Kyle MacLachlan: At the intersection of Hollywood and vine

They'd say he was good enough to land the lead in David Lynch's 1984 sci-fi action movie, "Dune." It was a big-screen, big-budget, big-time flop.

"Were you crushed?" Smith asked.

"I didn't know enough to be crushed," MacLachlan replied. "I just assumed, because everyone was telling me that it was going to be this major hit and whatever, that what was gonna be was gonna be, you know? And when it came out and it wasn't, it was like, 'Oh.  Readjust, readjust.'"

Another Lynch film, 1986's "Blue Velvet," rebooted his career, and "Twin Peaks" made Kyle MacLachlan a household name.

His latest project is a bit less glamorous.

When you see the words "actor" and "winemaker" in the same sentence, you might think "vanity project."  You would be wrong. His wine project began as a way to stay closer to his aging father, Kent. "This sort of galvanized me to get back here and see him, spend time with him. And it worked." That extra time was a gift; in 2011, Kent MacLachlan died suddenly at the age of 77.

"I look back now and I say, I'm so, so grateful for that, being able to share that time with him," he told Smith."It was very important."

There were other blessings as well: as an actor, Kyle MacLachlan has endured his share of criticism, but nothing could have prepared him for his first review in the industry Bible, Wine Spectator.

Kyle MacLachlan, the "oddball"
"I was sort of looking through it, looking through it, looking through it and I came onto this thing and I read 'Pursued by Bear.'  Pursued by Bear? I said, 'Oh, somebody has a wine named like mine!' That was my first reaction.  I was, like, 'Oh, they got a 91. Wow. Oh, no, wait a minute! That's my wine!'  It was like I read the greatest review of a film that I'd been in or something.  It was just really cool, really cool."
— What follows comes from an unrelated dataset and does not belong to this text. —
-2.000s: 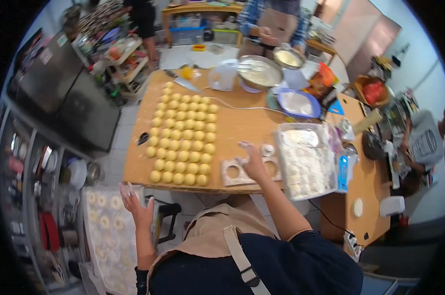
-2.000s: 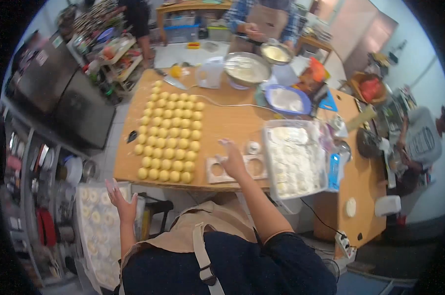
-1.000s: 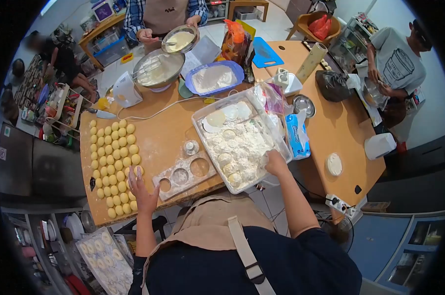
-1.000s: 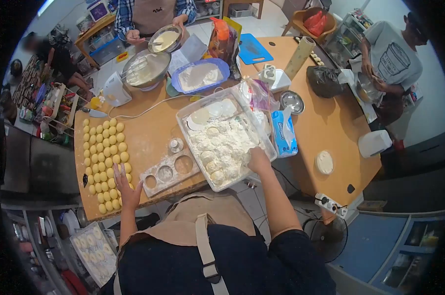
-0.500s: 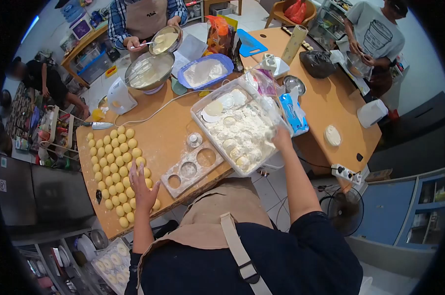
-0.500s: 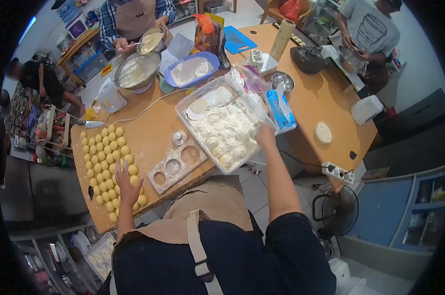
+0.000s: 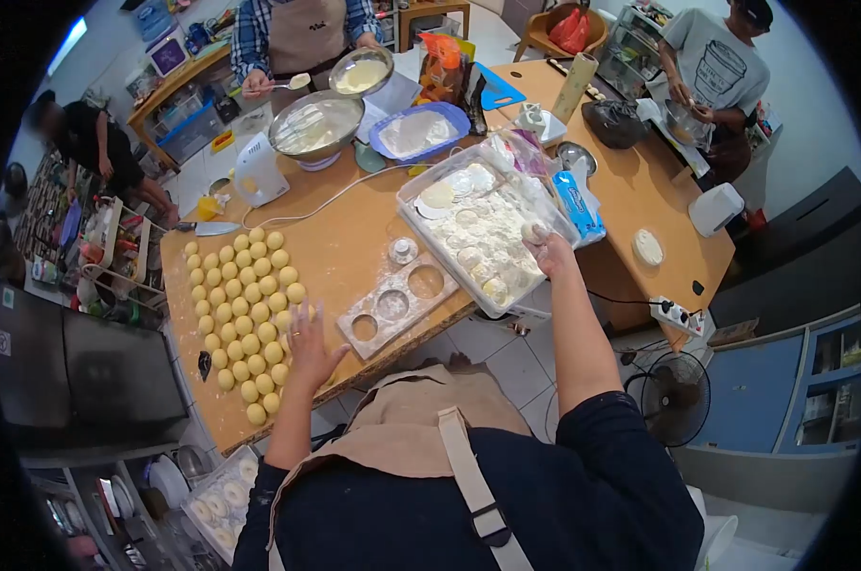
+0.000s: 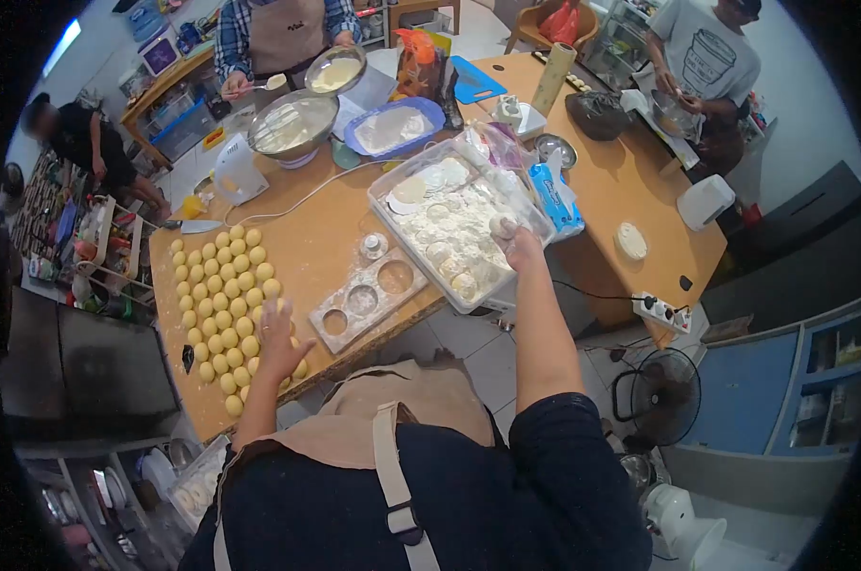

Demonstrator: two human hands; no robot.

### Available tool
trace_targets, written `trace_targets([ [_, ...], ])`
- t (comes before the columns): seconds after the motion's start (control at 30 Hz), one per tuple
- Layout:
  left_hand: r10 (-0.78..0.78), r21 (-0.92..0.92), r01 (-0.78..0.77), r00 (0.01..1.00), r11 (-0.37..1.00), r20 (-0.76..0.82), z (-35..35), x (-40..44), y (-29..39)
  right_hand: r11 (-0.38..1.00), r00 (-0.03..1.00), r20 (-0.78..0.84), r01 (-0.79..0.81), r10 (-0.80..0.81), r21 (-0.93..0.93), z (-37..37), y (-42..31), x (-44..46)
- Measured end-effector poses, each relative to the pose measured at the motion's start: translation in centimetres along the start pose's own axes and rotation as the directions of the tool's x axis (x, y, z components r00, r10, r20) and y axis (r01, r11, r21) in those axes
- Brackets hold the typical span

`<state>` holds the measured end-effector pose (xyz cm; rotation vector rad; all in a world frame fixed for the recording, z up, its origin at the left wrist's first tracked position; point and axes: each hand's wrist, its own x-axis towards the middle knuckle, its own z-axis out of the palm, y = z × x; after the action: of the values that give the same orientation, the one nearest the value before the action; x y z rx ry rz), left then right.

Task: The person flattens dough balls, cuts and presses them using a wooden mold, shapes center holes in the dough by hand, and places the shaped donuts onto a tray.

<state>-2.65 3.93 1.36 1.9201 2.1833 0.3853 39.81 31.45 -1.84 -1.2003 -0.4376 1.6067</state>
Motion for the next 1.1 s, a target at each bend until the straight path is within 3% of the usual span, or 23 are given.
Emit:
trace_targets([
  [0.07,-0.079,0.038,0.075,0.990,0.996,0.119,0.2,-0.2,1.3,0.999,1.000,0.022,0.016,-0.017,0.039,0.7,0.1,0.5],
  [0.27,-0.041,0.087,0.020,0.966,0.996,0.255,2.6,0.6,1.9,0.996,0.986,0.164,0.017,-0.003,-0.088,4.8,1.4,-0.1],
  [0.37,-0.008,0.095,-0.020,0.958,0.995,0.288,4.0,1.0,2.8,0.929,0.900,0.427,0.082,0.086,-0.360,7.9,5.6,-0.6],
  [0.4,0.004,0.093,-0.036,0.947,0.995,0.322,4.1,1.3,3.0,0.759,0.921,0.371,0.155,0.121,-0.633,10.2,6.2,-2.5],
  [0.43,0.018,0.088,-0.053,0.934,0.995,0.356,4.1,1.6,3.3,0.684,0.867,0.465,0.230,0.179,-0.692,10.0,8.9,-1.0],
  [0.47,0.033,0.082,-0.070,0.920,0.994,0.390,4.3,2.0,3.6,0.529,0.807,0.572,0.423,0.149,-0.735,11.3,10.3,-2.3],
  [0.5,-0.003,0.094,-0.042,0.904,0.995,0.427,4.5,2.4,3.8,0.600,0.849,0.482,0.274,0.217,-0.752,13.0,11.3,-4.2],
  [0.53,-0.010,0.106,-0.034,0.918,0.994,0.396,4.8,2.6,3.7,0.562,0.764,0.571,0.342,0.299,-0.753,14.3,12.8,-4.5],
  [0.57,-0.016,0.118,-0.029,0.931,0.993,0.365,5.0,2.7,3.6,0.223,0.789,0.478,0.422,0.387,-0.878,14.9,13.2,-4.7],
  [0.67,-0.031,0.132,-0.012,0.946,0.991,0.321,6.2,3.0,3.1,-0.333,0.725,0.548,0.683,0.418,-0.650,17.0,15.2,-6.7],
  [0.77,-0.062,0.126,0.019,0.936,0.992,0.346,5.7,3.7,3.1,-0.219,0.803,0.505,0.580,0.317,-0.784,17.8,15.5,-6.6],
  [0.87,-0.060,0.038,0.050,0.938,0.998,0.341,6.1,4.0,2.9,-0.292,0.627,0.779,0.744,-0.006,-0.601,17.2,13.9,-3.6],
  [0.97,-0.061,-0.006,0.067,0.937,0.998,0.343,6.2,4.0,2.6,-0.398,0.559,0.829,0.764,0.017,-0.507,16.5,14.2,-1.3],
  [1.1,-0.079,0.011,0.081,0.927,0.997,0.366,6.5,4.4,2.6,-0.364,0.680,0.712,0.717,0.174,-0.595,17.8,14.2,-0.9],
])
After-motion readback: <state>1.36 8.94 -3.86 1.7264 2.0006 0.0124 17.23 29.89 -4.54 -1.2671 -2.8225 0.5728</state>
He still has a day job, and a home in New York City. "I feel very centered here, very comfortable," he said Washington State.. "I know the area. It's in my body, I guess."

"Could you ever see living here full-time?" Smith asked.
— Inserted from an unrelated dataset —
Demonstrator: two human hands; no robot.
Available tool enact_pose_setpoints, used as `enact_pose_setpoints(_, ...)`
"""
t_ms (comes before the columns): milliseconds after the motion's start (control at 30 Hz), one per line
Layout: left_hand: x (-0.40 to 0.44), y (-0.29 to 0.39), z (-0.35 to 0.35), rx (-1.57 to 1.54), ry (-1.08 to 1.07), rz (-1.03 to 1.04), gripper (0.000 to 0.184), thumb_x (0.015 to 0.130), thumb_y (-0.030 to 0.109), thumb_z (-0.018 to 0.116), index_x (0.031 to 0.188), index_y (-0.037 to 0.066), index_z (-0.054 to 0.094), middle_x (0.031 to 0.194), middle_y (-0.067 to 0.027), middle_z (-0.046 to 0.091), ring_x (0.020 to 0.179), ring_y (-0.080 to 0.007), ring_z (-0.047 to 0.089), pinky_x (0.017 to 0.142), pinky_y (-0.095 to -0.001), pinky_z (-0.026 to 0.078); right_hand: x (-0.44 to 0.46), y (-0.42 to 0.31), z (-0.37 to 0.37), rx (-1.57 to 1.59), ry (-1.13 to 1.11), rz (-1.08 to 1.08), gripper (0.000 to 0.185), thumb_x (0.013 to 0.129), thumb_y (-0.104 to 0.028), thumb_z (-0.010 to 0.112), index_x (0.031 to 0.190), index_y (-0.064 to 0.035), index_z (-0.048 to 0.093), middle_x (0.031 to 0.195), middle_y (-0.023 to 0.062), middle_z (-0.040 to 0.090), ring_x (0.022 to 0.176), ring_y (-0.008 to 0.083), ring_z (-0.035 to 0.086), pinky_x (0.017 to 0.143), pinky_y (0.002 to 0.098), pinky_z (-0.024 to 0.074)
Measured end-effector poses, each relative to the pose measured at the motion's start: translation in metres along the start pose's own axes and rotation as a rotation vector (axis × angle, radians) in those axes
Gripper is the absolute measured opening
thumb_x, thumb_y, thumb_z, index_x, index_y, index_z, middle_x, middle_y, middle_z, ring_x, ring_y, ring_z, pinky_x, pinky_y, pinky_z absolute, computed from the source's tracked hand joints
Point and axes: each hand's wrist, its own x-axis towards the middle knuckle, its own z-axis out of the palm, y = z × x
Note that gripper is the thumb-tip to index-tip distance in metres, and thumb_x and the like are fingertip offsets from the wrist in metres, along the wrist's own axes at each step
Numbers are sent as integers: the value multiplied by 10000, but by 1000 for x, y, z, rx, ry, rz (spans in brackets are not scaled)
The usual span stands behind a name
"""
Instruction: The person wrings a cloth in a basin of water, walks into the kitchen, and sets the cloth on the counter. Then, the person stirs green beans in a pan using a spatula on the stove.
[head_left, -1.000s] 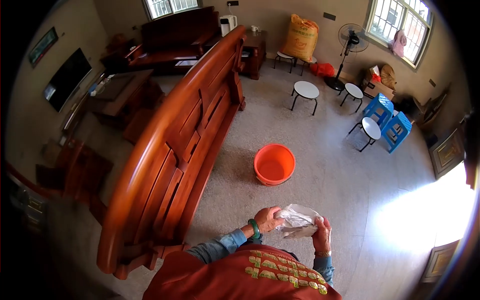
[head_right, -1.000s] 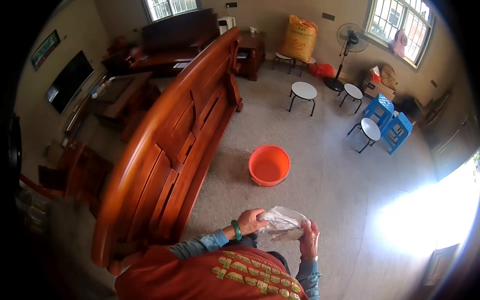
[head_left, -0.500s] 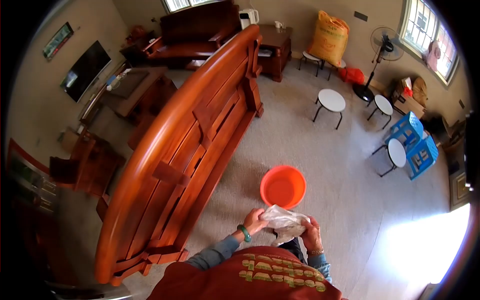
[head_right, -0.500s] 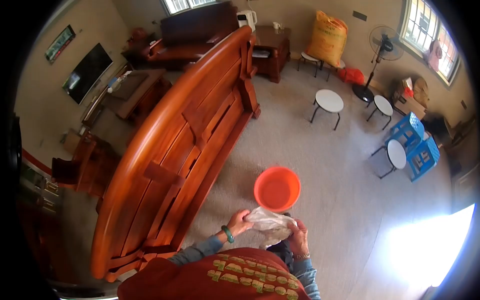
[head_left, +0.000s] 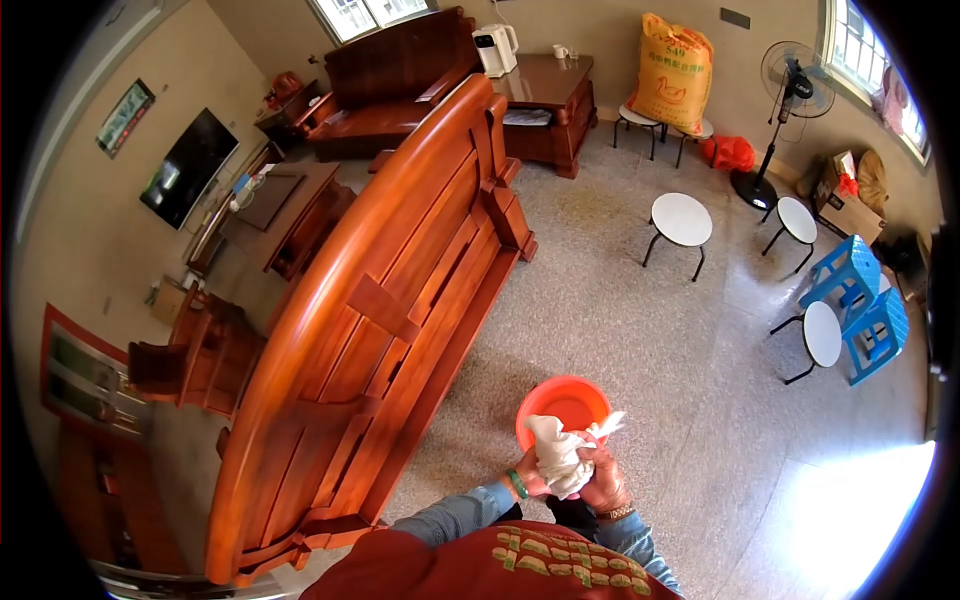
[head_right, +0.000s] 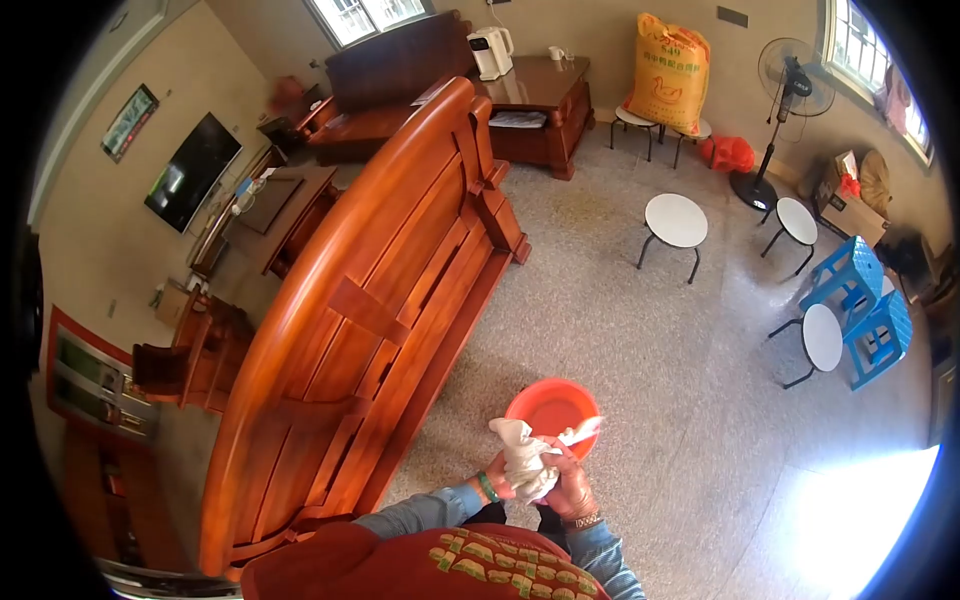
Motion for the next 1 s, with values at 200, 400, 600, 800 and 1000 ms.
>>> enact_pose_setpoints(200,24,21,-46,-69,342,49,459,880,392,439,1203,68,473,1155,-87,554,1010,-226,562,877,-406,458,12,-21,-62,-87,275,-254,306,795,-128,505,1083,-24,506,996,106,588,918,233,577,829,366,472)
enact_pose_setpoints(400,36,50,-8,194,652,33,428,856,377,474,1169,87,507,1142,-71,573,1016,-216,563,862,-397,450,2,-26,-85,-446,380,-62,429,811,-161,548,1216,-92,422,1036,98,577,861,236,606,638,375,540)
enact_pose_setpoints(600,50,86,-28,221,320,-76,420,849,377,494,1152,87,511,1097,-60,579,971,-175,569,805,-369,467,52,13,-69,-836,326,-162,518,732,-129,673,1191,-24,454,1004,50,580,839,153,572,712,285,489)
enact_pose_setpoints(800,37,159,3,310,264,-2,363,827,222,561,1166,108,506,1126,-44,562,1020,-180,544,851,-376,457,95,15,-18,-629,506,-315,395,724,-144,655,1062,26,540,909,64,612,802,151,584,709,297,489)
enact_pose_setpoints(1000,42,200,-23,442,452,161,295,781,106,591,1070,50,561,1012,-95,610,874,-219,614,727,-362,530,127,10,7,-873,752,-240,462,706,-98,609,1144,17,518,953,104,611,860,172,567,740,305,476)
"No. I wouldn't go that far, Tracy!"

But now there are other reasons to keep his wine flowing:  when MacLachlan and wife Desiree had a son, Callum, in 2008, the proud new papa started a special vintage, a syrah called Baby Bear.  

He's hopeful the winemaking that brought him closer to his dad will do the same for his son. "Maybe he'll have an interest," MacLachlan said. "Maybe he'll want to learn about it, when he's a little older." The man who built a career on complex characters now makes wine for the simplest reason of all:  love.